Vector-Jacobian Products

Reverse mode automatic differentiation fundamentally computes vector-Jacobian products. The gradient of a scalar function is a special case of this more general operation.

Consider a differentiable function

f : \mathbb{R}^n \to \mathbb{R}^m.

Its Jacobian matrix is

J_f(x) = \frac{\partial f}{\partial x} = \begin{bmatrix} \frac{\partial f_1}{\partial x_1} & \cdots & \frac{\partial f_1}{\partial x_n} \\ \vdots & \ddots & \vdots \\ \frac{\partial f_m}{\partial x_1} & \cdots & \frac{\partial f_m}{\partial x_n} \end{bmatrix}.

The Jacobian maps input perturbations into output perturbations.

Forward mode computes Jacobian-vector products:

J_f(x) v.

Reverse mode computes vector-Jacobian products:

u^\top J_f(x).

These two operations are dual to each other.
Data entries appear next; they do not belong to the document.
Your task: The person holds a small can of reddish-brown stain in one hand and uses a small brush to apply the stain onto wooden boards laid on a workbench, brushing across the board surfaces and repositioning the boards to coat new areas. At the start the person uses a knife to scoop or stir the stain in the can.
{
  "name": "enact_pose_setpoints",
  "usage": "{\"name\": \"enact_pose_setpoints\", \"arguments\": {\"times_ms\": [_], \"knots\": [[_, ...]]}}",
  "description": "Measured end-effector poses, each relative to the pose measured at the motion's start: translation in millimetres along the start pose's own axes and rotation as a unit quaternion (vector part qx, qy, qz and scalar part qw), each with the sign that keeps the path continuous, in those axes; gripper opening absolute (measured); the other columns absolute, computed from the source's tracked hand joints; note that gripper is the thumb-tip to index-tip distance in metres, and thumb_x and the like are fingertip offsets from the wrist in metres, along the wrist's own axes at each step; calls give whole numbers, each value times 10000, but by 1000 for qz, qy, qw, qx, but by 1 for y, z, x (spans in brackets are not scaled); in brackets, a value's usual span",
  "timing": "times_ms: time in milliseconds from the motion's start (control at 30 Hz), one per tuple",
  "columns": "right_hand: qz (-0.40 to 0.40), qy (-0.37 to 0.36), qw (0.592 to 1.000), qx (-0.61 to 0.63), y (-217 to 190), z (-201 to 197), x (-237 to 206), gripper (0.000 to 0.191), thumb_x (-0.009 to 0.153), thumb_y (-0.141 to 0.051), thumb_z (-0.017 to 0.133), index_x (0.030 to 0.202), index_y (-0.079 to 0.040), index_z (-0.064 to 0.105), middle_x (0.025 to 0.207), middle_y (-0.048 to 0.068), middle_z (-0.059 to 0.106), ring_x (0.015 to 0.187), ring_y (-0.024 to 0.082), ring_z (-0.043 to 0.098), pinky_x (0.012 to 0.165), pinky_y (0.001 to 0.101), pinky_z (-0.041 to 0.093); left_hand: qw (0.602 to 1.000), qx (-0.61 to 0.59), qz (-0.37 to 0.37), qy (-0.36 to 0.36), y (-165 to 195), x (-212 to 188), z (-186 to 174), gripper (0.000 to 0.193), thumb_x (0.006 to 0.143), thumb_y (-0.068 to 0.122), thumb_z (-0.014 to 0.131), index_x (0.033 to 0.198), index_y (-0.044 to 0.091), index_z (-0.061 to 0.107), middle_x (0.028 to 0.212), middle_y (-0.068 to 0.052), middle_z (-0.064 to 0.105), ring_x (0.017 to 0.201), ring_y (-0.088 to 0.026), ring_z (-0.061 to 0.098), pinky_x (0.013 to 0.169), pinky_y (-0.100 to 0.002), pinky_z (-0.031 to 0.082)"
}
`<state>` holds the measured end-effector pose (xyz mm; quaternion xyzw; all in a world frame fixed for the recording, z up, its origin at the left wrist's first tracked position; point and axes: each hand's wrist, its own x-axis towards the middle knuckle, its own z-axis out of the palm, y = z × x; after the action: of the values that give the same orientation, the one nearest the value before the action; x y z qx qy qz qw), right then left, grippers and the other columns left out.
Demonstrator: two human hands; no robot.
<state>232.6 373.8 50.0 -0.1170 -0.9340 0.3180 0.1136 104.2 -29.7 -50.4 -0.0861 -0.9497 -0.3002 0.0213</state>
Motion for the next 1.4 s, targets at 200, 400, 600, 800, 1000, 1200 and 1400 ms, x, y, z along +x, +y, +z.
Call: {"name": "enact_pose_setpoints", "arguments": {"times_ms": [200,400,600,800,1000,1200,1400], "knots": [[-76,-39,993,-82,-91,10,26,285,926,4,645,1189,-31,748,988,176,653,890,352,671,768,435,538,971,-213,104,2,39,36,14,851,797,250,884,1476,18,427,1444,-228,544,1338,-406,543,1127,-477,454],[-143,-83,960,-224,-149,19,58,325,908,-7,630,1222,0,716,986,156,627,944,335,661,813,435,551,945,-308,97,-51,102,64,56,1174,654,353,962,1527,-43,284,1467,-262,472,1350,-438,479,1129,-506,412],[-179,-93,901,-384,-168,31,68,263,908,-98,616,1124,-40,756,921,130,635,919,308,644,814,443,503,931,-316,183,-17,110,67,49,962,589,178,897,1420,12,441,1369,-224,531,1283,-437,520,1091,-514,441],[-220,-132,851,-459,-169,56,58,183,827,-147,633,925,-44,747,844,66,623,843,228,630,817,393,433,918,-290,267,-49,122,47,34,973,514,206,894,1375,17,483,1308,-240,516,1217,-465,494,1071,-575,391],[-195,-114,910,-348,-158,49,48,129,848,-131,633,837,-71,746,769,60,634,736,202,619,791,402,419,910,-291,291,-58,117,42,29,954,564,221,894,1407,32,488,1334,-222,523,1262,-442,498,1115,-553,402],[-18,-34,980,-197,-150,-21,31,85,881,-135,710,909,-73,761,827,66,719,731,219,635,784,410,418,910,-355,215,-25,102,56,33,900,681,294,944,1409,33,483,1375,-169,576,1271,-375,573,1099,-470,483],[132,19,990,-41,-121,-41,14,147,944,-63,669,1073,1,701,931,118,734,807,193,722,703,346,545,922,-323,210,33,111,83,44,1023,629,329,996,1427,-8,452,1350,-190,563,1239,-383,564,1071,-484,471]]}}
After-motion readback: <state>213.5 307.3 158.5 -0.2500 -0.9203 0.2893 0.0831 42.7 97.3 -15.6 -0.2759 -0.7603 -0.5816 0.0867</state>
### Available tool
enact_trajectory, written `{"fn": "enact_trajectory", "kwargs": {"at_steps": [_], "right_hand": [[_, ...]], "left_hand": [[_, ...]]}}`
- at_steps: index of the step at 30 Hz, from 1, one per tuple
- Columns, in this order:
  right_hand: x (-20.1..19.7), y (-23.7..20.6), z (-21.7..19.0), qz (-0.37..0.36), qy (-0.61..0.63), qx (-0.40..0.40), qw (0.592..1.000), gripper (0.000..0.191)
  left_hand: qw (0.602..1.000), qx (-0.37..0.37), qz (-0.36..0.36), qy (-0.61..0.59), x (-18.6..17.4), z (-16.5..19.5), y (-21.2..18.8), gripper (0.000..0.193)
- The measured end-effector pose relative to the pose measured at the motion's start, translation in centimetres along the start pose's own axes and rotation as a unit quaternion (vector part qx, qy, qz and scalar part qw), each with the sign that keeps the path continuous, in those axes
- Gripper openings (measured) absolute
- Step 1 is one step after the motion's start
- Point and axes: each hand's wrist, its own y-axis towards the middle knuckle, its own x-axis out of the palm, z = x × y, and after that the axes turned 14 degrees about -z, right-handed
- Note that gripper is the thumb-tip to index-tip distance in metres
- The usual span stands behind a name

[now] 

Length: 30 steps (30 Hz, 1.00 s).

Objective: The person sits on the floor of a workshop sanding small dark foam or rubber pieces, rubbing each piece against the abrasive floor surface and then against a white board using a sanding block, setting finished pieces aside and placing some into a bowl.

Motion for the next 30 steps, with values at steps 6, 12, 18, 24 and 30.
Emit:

Linearization of a Program

A differentiable program locally behaves like a linear map.

Near a point $x$ ,

f(x + \delta x) \approx f(x) + J_f(x)\delta x.

The Jacobian is therefore the local linearization of the computation.

A tangent vector

\delta x

propagates forward through the Jacobian:

\delta y = J_f(x)\delta x.

An adjoint vector

u

propagates backward through the transpose:

\delta x^\ast = J_f(x)^\top u.

Equivalently,

u^\top J_f(x).

Reverse mode implements this backward propagation without explicitly materializing the Jacobian matrix.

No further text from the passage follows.